■ **DIRECTIONS**:
Look through the entries below and report every line that has "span".

[[ EXTRACTED DATA open ]]

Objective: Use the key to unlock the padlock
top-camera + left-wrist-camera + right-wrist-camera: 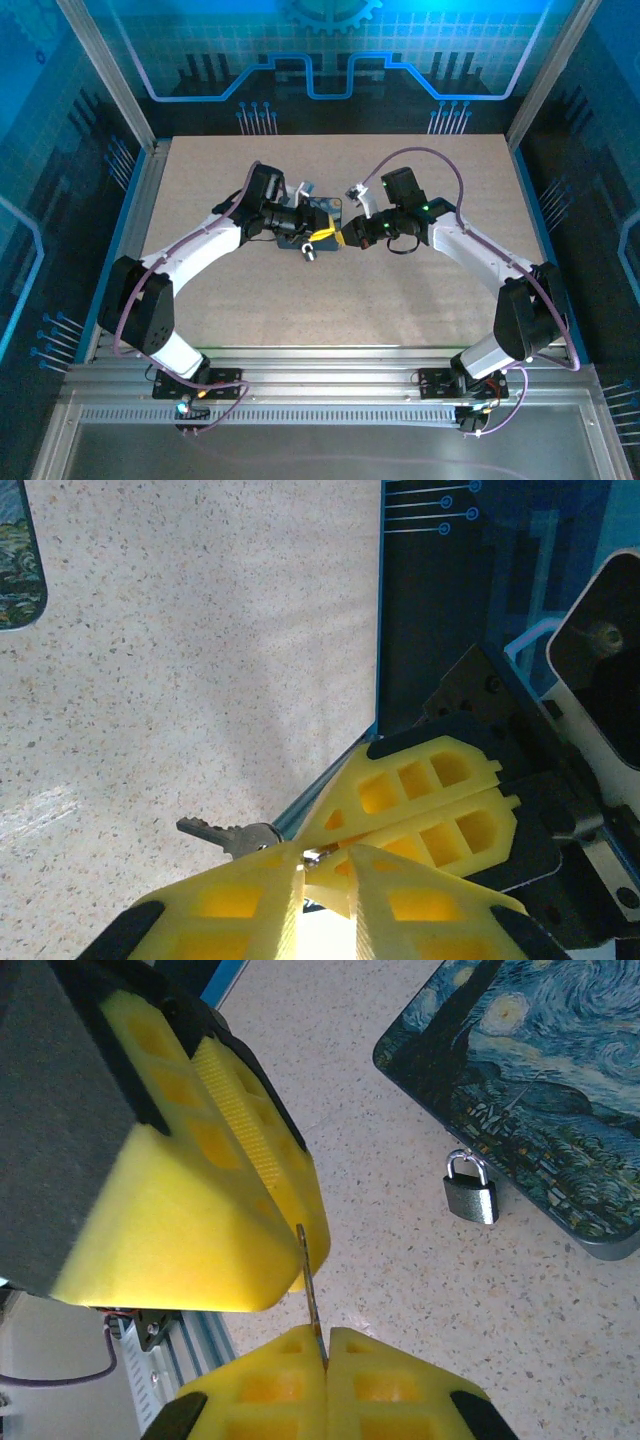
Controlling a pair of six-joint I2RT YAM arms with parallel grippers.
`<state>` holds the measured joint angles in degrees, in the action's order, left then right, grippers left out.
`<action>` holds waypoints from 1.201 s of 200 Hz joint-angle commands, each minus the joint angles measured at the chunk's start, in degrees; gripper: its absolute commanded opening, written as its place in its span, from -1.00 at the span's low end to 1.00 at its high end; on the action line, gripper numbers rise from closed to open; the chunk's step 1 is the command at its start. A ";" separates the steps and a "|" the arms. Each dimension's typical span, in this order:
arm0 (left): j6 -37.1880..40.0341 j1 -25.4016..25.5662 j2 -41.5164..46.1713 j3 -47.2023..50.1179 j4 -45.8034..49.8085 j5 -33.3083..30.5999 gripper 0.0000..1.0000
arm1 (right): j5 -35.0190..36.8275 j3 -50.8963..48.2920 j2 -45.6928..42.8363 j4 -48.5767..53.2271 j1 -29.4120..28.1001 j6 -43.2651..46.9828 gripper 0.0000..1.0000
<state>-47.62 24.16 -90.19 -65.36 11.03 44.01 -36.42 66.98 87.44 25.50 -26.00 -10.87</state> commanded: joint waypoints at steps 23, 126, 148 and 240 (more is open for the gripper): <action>1.85 -0.30 1.31 1.45 1.01 1.72 -0.78 | -2.95 0.81 -0.68 -0.84 -0.90 -0.27 -1.00; 0.94 -1.97 2.66 4.76 -1.25 -1.18 -1.00 | -6.36 0.01 -1.52 0.75 2.81 -1.04 -0.36; -0.85 -2.45 3.31 4.74 0.30 -2.81 -1.00 | -4.22 -0.36 -2.90 1.05 4.10 -0.50 -0.22; -17.56 -2.45 3.88 3.47 5.41 -6.83 -1.00 | 18.85 -13.53 -16.49 -19.18 -5.68 12.40 -0.20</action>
<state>-58.37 21.96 -88.53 -61.28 14.33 38.04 -26.68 58.87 74.00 16.32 -29.08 -4.67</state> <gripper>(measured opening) 0.047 0.395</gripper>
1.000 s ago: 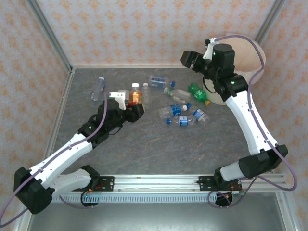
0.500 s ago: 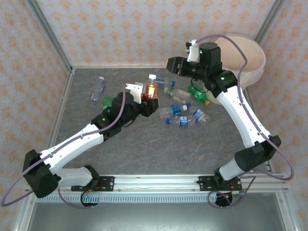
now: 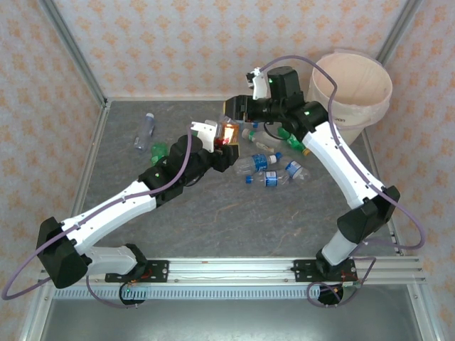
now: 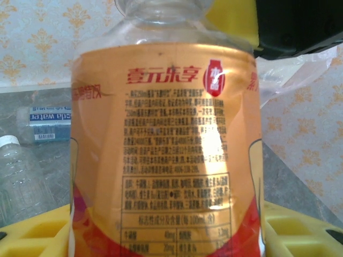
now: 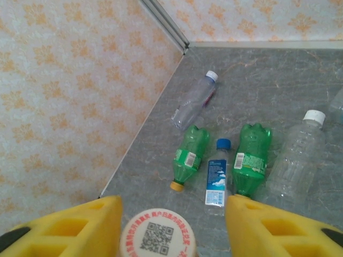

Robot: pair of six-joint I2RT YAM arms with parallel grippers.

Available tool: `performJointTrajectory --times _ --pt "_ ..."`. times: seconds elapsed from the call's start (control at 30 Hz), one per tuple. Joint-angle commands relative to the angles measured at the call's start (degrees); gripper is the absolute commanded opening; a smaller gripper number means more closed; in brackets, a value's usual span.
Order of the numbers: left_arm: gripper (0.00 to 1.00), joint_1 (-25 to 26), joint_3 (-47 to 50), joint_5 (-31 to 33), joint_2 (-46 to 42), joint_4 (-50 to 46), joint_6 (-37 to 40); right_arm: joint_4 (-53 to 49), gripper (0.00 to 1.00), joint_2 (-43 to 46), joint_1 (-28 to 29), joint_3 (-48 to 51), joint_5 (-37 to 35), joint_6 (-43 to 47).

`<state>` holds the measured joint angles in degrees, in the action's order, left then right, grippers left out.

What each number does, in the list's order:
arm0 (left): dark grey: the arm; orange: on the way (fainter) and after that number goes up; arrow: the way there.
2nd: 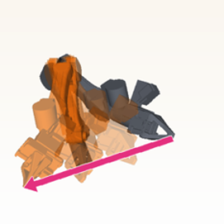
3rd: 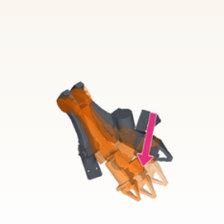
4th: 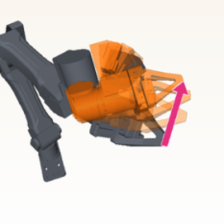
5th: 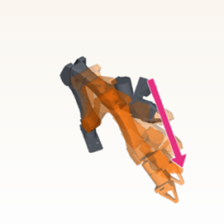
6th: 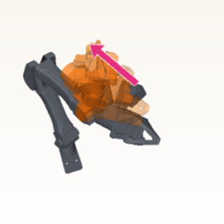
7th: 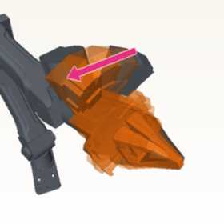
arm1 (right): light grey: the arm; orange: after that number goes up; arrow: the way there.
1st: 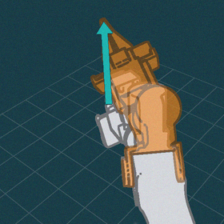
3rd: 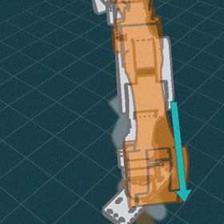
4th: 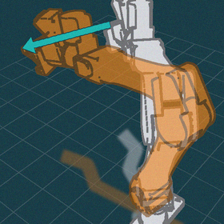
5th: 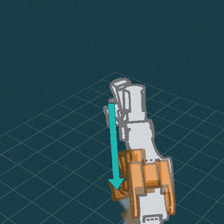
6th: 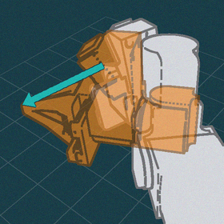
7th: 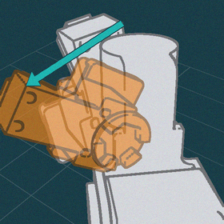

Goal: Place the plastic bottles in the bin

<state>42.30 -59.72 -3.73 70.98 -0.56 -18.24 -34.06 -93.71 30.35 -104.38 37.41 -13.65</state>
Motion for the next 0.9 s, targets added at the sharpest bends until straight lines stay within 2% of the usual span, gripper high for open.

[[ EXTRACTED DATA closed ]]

■ **SOLUTION**:
`<action>` holds waypoints from 1.201 s of 200 Hz joint-angle commands, each minus the joint angles measured at the chunk's start, in degrees; gripper: its absolute commanded opening, written as its place in its span, from -1.00 at the span's low end to 1.00 at its high end; on the action line, gripper numbers rise from closed to open; the chunk's step 1 is the command at its start. A ";" separates the steps and a "|" the arms. Each dimension's typical span, in this order:
Available tool: `performJointTrajectory --times _ --pt "_ ..."`. times: seconds elapsed from the call's start (control at 30 Hz), one per tuple. Joint-angle commands relative to the angles measured at the call's start (degrees); gripper is the absolute commanded opening; a smaller gripper number means more closed; in brackets, a value's usual span.
Motion for the next 0.9 s, targets added at the sharpest bends until straight lines stay within 2% of the usual span, gripper high for open.

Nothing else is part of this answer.